# mg.metric geometry – Bounds on the lengths of circuits in a metric space

Given a collection $$V$$ of $$N$$ points in a metric space $$(M, d)$$, I define a circuit as a sequence $$w = (w_1, w_2, …, w_N)$$ which visits each point in $$V$$ and has a length given by
$$|w| = sum_{i=1}^N d(w_i, w_{i+1})$$
where $$w_{N+1} = w_1$$. I am interested in
$$omega_{text{min}} = min_w |w|$$
$$omega_{text{max}} = max_w |w|$$
and how they may be related to the constants
$$C_p = sum_{v in V} d(v, p)$$
As such, I considered the smallest such constant
$$C = min_{p in M} C_p$$
and it seemed that
$$C le omega_{text{max}} le 2C$$
for all collections $$V$$. Have I missed any obvious counter examples?

So far I have only found a proof for $$omega_{text{max}} le 2C$$. For any circuit $$w$$, consider the sum of the perimeters of all triangles with vertices $$w_i$$, $$w_{i+1}$$ and $$p$$. This should evaluate to $$|w| + 2C_p$$ and by the triangle inequality this is at least $$2|w|$$.

Intuition tells me that $$omega_{text{max}} = 2C$$ iff the points in $$V$$ are colinear, since this is when we have equality in the triangle inequality.
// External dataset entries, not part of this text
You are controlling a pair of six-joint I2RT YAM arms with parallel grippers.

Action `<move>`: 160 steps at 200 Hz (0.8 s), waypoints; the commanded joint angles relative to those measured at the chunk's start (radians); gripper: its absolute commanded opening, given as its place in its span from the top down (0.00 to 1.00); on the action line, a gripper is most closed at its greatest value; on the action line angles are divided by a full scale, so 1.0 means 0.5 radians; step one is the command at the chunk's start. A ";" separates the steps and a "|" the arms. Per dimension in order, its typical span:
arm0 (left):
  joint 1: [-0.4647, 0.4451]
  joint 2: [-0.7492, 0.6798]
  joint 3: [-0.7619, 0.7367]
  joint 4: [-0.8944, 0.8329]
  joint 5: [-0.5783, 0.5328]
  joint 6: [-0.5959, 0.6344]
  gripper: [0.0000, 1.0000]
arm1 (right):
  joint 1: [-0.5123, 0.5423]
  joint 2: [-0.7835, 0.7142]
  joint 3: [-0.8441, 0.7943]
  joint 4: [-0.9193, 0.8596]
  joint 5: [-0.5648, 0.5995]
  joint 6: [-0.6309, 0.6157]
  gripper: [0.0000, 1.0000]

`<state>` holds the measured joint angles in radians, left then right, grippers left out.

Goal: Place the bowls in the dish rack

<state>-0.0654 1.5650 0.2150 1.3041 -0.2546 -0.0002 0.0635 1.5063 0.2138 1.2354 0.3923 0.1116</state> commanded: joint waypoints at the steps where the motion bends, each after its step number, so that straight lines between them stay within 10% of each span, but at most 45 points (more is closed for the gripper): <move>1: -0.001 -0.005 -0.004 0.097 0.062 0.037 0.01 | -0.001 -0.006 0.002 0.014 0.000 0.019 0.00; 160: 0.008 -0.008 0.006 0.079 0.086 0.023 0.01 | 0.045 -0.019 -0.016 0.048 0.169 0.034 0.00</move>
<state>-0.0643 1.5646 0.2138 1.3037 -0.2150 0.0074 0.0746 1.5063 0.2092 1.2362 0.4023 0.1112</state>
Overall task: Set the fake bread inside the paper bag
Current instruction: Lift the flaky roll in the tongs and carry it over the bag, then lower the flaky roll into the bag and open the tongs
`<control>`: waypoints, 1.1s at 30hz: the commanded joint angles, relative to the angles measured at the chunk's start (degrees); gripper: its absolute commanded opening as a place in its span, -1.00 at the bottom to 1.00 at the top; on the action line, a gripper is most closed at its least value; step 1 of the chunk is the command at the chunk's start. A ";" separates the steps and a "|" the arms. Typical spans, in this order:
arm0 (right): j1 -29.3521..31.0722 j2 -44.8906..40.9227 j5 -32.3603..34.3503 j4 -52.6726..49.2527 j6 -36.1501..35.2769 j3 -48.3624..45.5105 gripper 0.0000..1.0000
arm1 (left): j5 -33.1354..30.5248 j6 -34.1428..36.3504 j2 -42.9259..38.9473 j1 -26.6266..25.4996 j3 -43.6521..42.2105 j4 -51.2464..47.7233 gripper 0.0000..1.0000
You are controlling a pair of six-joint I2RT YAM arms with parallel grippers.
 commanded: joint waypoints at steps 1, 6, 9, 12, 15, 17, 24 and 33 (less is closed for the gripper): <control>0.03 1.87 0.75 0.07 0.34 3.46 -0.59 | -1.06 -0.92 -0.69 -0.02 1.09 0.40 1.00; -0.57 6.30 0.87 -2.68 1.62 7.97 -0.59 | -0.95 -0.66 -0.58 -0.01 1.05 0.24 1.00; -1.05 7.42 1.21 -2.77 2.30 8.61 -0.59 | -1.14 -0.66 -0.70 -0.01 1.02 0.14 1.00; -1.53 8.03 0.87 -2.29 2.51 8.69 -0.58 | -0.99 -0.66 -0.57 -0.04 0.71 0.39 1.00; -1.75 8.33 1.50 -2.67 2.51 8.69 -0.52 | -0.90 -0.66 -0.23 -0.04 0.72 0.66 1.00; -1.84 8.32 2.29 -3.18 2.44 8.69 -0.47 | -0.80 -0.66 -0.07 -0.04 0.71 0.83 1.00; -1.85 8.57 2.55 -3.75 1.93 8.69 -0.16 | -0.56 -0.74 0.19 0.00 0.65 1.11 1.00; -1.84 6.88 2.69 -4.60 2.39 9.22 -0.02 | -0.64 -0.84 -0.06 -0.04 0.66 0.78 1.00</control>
Is this correct?

Finally, I know examples where $$omega_{text{min}} le C$$ and other examples where $$C le omega_{text{min}}$$ but for large $$N$$ it seems that the former is more likely. Is there a condition on $$V$$ which requires $$omega_{text{min}} le C$$ regardless of the metric space?

Any help towards answering these questions would be greatly appreciated.